Il est parfois bon de rentrer chez soi. En terrain connu. On retrouve une chaleur, un environnement rassurant, un foyer. Lisa Doby s’est rappelé à notre bon souvenir en deuxième partie de soirée, nous a invité, comme l’an dernier, dans son univers envoûtant et chaleureux. Et nous en avions besoin.
Comment aurait-on pu aller simplement dormir après la première partie de soirée ? Cela semblait inenvisageable, insupportable. La performance du quintet de Wallace Roney ne semblait avoir duré qu’un souffle. Un instant distendu par les vibrations de cinq instrumentistes ahurissants. Un abandon de soi. Sans aucune limite de raison. Accepter l’immensité de la prestation pour pouvoir mieux s’y baigner et se laisser engloutir.
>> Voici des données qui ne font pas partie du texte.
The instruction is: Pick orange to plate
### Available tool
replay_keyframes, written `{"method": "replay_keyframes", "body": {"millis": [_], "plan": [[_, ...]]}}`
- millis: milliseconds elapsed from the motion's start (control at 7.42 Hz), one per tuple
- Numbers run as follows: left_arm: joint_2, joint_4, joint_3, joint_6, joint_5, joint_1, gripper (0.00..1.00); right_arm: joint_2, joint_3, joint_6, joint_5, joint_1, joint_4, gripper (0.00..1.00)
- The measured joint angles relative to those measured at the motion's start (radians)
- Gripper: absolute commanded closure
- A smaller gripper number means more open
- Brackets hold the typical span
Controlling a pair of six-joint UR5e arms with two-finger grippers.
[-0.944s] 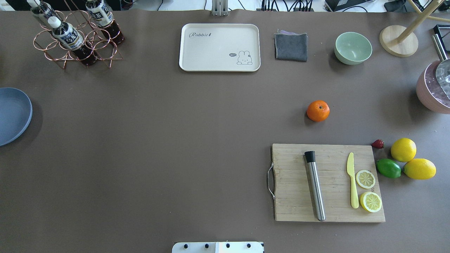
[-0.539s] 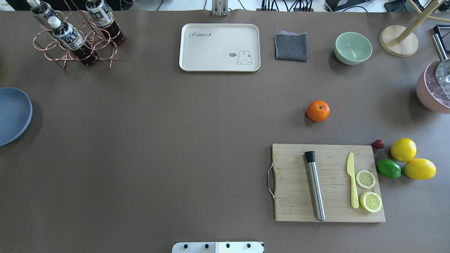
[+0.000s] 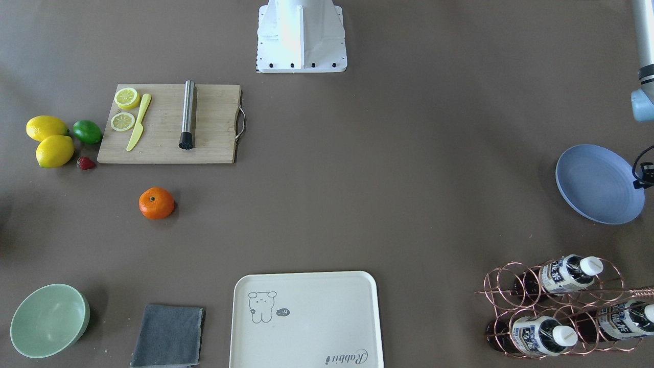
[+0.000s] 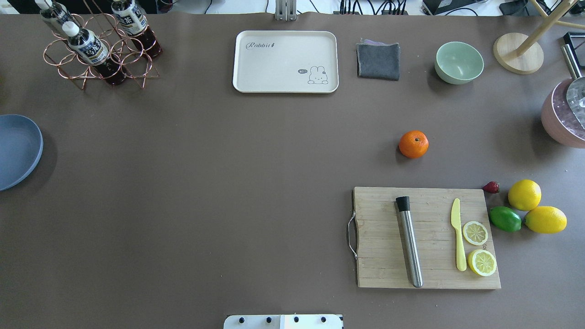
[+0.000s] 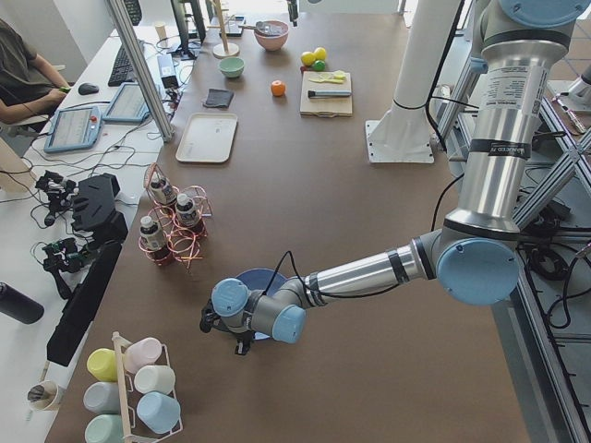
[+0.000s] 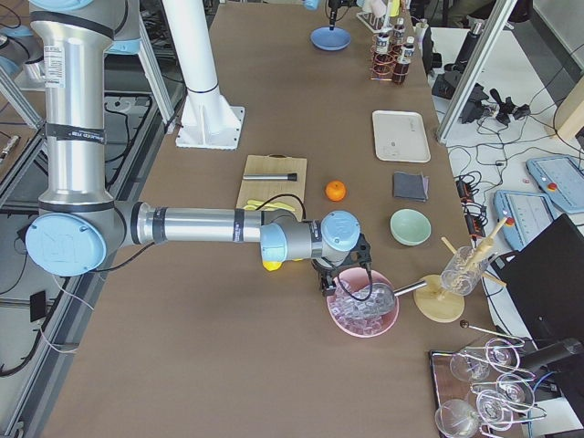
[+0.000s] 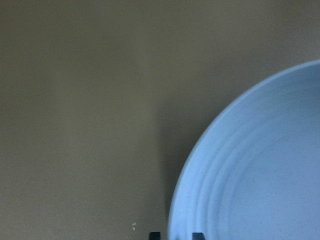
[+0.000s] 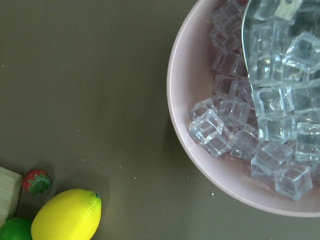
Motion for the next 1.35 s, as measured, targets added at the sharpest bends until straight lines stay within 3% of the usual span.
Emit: {"method": "replay_keyframes", "body": {"millis": [404, 674, 1079, 1348], "plan": [[0.006, 0.014, -0.128, -0.098, -0.01, 0.001, 1.0, 0.056, 0.021, 0.047, 0.0, -0.015, 0.001, 0.0], [0.002, 0.044, -0.265, -0.281, -0.072, 0.009, 1.0, 0.142, 0.037, 0.232, -0.008, -0.081, 0.002, 0.0], [0.008, 0.052, -0.559, -0.762, -0.087, 0.163, 1.0, 0.262, 0.085, 0.501, -0.113, -0.252, 0.008, 0.0], [-0.029, 0.053, -0.682, -1.032, 0.022, 0.335, 1.0, 0.293, 0.083, 0.641, -0.187, -0.359, 0.09, 0.0]]}}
Après la présentation des musiciens, pas un mot du trompettiste américain mis à part « now we’re gonna shut up ». À quoi bon ? Une prestation de ce niveau dit tout, écrit tout et inscrit avec la sueur de milliers d’heures de travail les beautés immarcescibles dont regorge ce monde. Lorsque l’on regarde ces hommes, on voit les heures, les jours, les nuits de labeur. On voit la souffrance du jeu à n’en plus pouvoir. On voit les sacrifices, la douleur. Et surtout, on voit pourquoi. On comprend pourquoi un être humain peut s’infliger un traitement aussi dur, pourquoi il endure des décennies d’ouvrage asphyxiant. Pour être là. À cet instant. Pour regarder son voisin, l’écouter surtout, vouloir le rejoindre. S’y essayer, rentrer dans la danse, et inviter le reste du monde au festin que sera toujours le jazz.
Le piano d’Oscar Williams, la batterie de Malick Koly, la contrebasse de Paul Cuffari et le saxophone d’Emilio Modeste vibrent, vivent, chantent. Wallace Roney sait s’entourer et s’est entouré d’extraterrestres. Chacun de ces musiciens auraient pu venir sur cette scène avec sa propre formation, chacun d’entre eux auraient pu renverser l’Opéra seul. Ce soir, ils étaient réunis. Le principe de début et de fin n’avait plus lieu d’être. Tout était vertigineusement entrelacé, et chaque espace offert à l’un de ces aspioles se transformait en chute libre avec, en guise de parachute, une nouvelle chute vers un autre génie.
On chute. On prend de la vitesse. Et l’on continue à chuter. Et plus l’on chute, plus l’on veut chuter. On ne souhaite plus qu’une chose, que le gouffre abyssal qui se révèle à nos yeux ne connaisse pas de fond. Que cette soirée qui vient de commencer dure pour au moins une éternité. Mais à l’instant où l’on formule ce souhait, les maîtres tirent leur révérence. Qu’est-il arrivé ? Peut-on recommencer ? Ne serait-ce que pour une éternité ? Pourquoi a-t-on l’impression qu’il est 20.10 alors qu’il est 22.00? La réponse est simple. Ces êtres extraordinaires offrent au monde l’entièreté de leur âme, ils offrent tout ce qui les compose et les constitue, simplement au nom de la musique. Et ils l’offrent à nous.
Nous sommes chanceux. Chanceux qu’il existe des entités prêtes à tout pour créer et offrir à notre environnement des ornements sublimes. Tant qu’ils existeront, tant qu’ils seront là et que nous viendrons à leur rencontre, ce monde-ci a encore de belles années devant lui. N’ayons pas peur de les découvrir. Il est parfois bon de rentrer chez soi. En terre inconnue.